In order to protect certain Confidential Information (as defined below), KRU Interactive, Inc. , for itself and its subsidiaries and affiliates ("KRU"), and the Beta Tester Applicant, individually referred to as "Party" and collectively referred to as "Parties", agree that:
The Agreement shall apply to all Confidential Information disclosed between the Parties.
In addition to this Agreement, the parties may agree to additional matters in the form of Addenda that incorporate the terms of this Agreement.
A. The Confidential Information disclosed under this Agreement ("Confidential Information") is described generally as any and all current and future product information, technical or financial information, customer names, addresses, and related data, contracts, practices, services, procedures, and other business information including, but not limited to software, reports, methods, strategies, plans, documents, drawings, machines, tools, models, inventions, patent disclosures, samples, materials, and Request For Proposals that may be disclosed between the parties whether in written, oral, electronic, website-based, or other form. This Agreement also includes Confidential Information acquired during any facility tours.
B. Additionally, both parties agree not to issue or release any articles, advertising, publicity or other matter relating to any Confidential Information (including the fact that a meeting or discussion has taken place between the parties) or mentioning or implying the name of the other party, except as may be required by law and then only after providing the other party with an opportunity to review and comment thereon.
This Agreement shall remain in effect until it is terminated by either Party with thirty (30) days prior written notice. The terms and conditions of this Agreement shall survive any such termination with respect to Confidential Information that is disclosed prior to the effective date of termination. The Parties receiving Confidential Information (each a "Recipient") will use the Confidential Information only for the purpose and in connection with the Parties business relationship.
Unless the parties otherwise agree in writing, a Recipient's duty to protect Confidential Information expires three (3) years from the date of disclosure. A Recipient, upon Discloser's written request, will promptly return all Confidential Information received from the Discloser, together with all copies, or certify in writing that all such Confidential Information and copies thereof have been destroyed.
A Recipient will use the same degree of care, but no less than a reasonable degree of care, as the Recipient uses with respect to its own similar information to protect the Confidential Information and to prevent (a) any use of Confidential Information not authorized in this agreement, (b) dissemination of Confidential Information to any employee of Recipient without a need to know, (c) communication of Confidential Information to any third party or (d) publication of Confidential Information.
A Recipient will have a duty to protect Confidential Information (a) if it is marked or accompanied by documents clearly and conspicuously designating them as "confidential" or the equivalent; (b) of if it is identified by the Discloser as confidential before, during or promptly after the presentation or communication.
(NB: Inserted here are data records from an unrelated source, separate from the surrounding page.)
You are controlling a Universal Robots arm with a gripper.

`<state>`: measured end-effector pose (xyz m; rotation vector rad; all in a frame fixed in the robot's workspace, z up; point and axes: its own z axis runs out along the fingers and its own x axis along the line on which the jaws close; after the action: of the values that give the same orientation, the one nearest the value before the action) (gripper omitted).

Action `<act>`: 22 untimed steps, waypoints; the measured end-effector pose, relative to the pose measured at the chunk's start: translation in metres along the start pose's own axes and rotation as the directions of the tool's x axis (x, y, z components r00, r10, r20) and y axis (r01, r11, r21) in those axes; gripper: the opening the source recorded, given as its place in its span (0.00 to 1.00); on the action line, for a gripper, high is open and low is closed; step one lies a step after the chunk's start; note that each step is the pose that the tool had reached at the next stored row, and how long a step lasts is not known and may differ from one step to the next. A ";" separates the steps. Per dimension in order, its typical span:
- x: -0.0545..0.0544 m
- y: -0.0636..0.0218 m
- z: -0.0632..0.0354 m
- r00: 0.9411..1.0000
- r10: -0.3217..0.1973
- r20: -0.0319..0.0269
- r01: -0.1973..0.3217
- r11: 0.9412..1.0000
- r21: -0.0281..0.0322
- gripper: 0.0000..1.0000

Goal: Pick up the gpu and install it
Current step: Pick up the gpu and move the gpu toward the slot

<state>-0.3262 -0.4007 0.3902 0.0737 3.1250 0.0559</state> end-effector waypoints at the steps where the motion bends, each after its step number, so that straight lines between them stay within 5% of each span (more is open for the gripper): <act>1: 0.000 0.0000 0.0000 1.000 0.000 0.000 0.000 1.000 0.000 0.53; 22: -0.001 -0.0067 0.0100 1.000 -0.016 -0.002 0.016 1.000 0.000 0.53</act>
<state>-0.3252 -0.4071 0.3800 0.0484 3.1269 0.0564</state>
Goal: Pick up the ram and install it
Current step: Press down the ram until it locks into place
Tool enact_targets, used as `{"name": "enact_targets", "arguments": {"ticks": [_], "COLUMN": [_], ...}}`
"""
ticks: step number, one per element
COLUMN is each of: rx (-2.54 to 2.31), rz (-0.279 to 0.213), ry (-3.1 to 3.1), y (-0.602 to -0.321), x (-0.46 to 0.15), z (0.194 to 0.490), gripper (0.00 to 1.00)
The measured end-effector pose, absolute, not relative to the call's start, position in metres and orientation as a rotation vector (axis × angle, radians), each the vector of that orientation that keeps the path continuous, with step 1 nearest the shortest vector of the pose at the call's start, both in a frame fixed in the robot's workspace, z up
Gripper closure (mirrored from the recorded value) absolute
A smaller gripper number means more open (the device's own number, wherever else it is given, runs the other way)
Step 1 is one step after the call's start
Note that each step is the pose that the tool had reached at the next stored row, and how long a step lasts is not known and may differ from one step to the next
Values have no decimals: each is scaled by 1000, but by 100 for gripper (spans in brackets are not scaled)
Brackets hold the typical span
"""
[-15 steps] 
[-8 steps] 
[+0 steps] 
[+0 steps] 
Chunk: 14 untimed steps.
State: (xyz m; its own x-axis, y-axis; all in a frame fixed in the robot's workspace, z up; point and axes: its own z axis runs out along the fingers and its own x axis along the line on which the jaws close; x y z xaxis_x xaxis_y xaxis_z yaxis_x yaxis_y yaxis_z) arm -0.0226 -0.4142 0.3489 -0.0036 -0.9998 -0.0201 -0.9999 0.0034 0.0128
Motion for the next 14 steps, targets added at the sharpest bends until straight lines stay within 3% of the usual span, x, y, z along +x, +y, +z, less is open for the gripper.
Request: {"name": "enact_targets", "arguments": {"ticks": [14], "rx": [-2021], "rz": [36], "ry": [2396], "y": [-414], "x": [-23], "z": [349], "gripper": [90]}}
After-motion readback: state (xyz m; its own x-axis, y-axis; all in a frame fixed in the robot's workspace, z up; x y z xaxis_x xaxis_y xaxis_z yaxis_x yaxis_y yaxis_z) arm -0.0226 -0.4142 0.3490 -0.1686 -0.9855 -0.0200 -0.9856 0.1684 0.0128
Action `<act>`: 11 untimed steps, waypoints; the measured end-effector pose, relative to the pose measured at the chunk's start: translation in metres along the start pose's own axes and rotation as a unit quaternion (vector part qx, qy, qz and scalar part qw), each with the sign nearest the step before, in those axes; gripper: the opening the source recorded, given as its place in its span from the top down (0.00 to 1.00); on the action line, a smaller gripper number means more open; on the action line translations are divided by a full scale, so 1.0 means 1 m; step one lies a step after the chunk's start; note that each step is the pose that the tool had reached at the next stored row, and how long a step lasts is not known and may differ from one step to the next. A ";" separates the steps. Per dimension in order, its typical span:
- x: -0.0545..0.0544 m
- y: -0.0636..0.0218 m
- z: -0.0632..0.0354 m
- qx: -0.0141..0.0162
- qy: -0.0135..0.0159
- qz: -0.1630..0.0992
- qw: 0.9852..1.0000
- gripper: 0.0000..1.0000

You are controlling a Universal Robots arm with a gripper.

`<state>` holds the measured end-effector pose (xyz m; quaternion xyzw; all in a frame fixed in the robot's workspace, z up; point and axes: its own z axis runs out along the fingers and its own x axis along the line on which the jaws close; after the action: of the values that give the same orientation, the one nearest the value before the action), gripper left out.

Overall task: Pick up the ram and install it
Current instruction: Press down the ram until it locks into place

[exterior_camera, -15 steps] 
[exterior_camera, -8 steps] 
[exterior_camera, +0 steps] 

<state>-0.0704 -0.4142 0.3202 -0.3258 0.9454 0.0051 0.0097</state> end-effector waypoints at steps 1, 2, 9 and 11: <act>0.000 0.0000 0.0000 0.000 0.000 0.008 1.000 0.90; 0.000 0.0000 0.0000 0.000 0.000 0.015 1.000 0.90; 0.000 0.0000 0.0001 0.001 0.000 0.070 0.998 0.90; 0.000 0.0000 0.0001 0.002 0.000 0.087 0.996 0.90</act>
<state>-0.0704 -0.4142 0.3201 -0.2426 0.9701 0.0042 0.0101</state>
This Agreement imposes no obligation upon a Recipient with respect to Confidential Information which (a) was known to the Recipient before receipt from the Discloser; (b) is or becomes publicly available through no fault of the Recipient; (c) is rightfully received by the Recipient from a third party without a duty of confidentiality; (d) is disclosed by the Discloser to a third party without a duty of confidentiality on the third party; (e) is independently developed by the Recipient without a breach of this Agreement; or (f) is disclosed by the Recipient with the Discloser's prior written approval. If a Recipient is required by a government body or court of law to disclose Confidential Information, the Recipient agrees to give the Discloser reasonable advance notice so that Discloser may contest the disclosure or seek a protective order.
Each Discloser warrants that it has the right to disclose its Confidential Information.
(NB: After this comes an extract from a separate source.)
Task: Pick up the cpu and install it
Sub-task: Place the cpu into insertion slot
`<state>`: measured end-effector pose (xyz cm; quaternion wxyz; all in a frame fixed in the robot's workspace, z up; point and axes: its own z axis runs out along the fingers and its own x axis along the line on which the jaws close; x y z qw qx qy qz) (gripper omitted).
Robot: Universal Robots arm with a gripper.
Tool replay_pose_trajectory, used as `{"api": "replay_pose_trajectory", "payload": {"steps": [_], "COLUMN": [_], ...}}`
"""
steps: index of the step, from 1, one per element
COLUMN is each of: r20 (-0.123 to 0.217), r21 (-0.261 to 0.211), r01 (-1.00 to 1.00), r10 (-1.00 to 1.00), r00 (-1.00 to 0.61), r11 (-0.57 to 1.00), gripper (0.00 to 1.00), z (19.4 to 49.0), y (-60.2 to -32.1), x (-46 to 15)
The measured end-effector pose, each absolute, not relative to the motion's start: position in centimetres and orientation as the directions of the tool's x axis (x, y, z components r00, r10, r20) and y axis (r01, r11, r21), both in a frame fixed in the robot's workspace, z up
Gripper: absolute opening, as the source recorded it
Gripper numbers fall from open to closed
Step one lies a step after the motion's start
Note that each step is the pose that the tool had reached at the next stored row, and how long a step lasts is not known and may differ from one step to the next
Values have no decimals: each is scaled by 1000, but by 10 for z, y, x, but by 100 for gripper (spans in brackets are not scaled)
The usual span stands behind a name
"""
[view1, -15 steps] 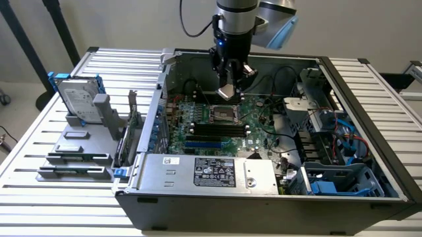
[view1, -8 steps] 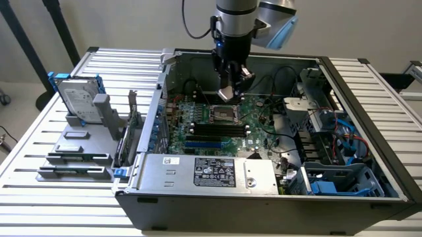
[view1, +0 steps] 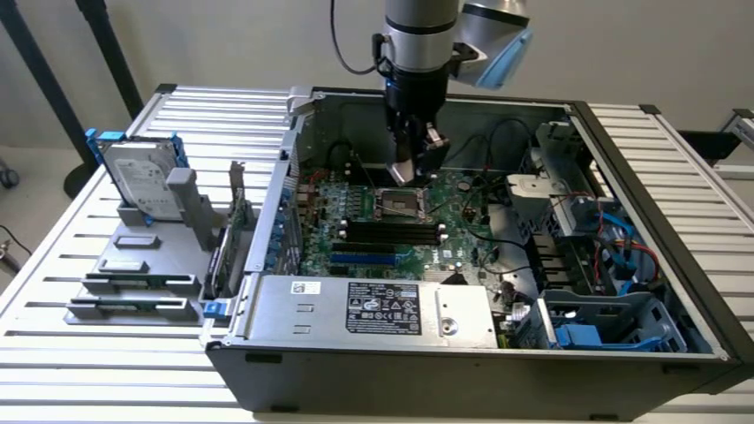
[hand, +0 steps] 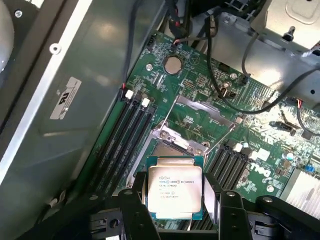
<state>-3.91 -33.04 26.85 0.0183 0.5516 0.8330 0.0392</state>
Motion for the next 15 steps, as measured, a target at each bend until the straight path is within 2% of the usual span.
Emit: {"api": "replay_pose_trajectory", "payload": {"steps": [8, 15], "r20": [13, 19], "r21": [85, 55], "r01": [964, 987], "r10": [967, 988], "r00": [-253, -153], "r11": [251, 152], "gripper": [55, 55], "z": [260, 257], "y": [-330, -330], "x": [-39, -39]}}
This Agreement imposes no obligation on a Party to exchange Confidential Information or to purchase, sell, license, transfer or otherwise make use of any technology, services or products.
A Recipient will adhere to all applicable laws and regulations of the U.S. Export Administration and will not export or re-export any technical data or products received from a Discloser, or the direct product of such technical data, to any proscribed person or country listed in the U.S. Export Administration regulations unless properly authorized by the U.S. government.
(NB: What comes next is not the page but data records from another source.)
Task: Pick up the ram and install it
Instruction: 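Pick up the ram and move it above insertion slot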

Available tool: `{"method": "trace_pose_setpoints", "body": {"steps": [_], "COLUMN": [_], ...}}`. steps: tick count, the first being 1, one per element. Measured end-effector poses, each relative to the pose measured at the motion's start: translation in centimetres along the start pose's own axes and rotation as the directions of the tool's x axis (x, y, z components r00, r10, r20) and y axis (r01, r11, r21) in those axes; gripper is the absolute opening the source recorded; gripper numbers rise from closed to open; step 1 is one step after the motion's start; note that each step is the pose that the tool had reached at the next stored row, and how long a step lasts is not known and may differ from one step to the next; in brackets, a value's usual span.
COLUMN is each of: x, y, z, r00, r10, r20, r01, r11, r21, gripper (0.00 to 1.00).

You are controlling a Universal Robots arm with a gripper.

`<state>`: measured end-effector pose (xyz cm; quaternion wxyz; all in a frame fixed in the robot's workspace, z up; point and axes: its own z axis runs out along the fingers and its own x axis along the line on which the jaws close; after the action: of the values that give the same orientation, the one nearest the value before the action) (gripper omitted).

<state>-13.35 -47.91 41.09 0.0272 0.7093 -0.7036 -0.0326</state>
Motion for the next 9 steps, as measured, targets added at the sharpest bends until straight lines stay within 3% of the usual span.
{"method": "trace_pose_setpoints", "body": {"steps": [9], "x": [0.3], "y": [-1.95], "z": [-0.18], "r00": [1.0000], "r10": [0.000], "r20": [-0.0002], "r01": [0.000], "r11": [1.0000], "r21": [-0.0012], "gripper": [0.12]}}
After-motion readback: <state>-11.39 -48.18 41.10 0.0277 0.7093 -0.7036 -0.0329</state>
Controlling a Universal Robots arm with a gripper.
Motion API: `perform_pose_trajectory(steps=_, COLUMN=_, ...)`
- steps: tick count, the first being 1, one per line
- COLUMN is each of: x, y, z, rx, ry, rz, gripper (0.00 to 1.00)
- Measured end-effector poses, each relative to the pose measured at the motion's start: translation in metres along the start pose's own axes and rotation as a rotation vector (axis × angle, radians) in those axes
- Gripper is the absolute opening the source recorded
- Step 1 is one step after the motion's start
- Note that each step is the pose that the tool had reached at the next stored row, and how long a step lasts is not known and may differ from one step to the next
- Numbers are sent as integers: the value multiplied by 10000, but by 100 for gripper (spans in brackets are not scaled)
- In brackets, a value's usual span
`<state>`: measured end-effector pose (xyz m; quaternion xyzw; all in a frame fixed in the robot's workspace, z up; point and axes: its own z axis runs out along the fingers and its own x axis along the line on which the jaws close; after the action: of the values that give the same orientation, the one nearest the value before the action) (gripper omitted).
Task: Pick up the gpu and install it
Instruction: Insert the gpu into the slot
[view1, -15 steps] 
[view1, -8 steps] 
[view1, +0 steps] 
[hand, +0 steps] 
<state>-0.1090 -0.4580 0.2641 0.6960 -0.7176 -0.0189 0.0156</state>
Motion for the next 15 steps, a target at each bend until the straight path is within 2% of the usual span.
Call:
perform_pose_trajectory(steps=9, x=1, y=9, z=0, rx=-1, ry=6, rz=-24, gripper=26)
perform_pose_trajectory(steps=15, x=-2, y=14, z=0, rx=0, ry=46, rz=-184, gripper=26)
No Party acquires any intellectual property rights under this Agreement except the limited rights necessary to carry out the purposes as set forth in this Agreement. Subject to the obligations of this Agreement, no Party will be precluded from independently developing technology or pursuing business opportunities similar to those covered by this Agreement. Each Party retains sole discretion to assign or reassign the job responsibilities of its employees.
Each Party acknowledges that damages for improper disclosure of Confidential Information may be irreparable; therefore, the injured Party is entitled to seek equitable relief, including injunction and preliminary injunction, in addition to all other remedies.
The obligations and duties imposed by this Agreement with respect to any Confidential Information may be enforced by the Discloser of such Confidential Information against any and all Recipients of such Confide n tial Information.
THIS AGREEMENT IS MADE UNDER, AND WILL BE CONSTRUED ACCORDING TO, THE LAWS OF THE STATE OF CALIFORNIA .
This Agreement does not create any agency or partnership relationship. This Agreement will not be assignable or transferable without prior written consent of the other Party. All additions or modifications to this Agreement must be made in writing and must be signed by all Parties.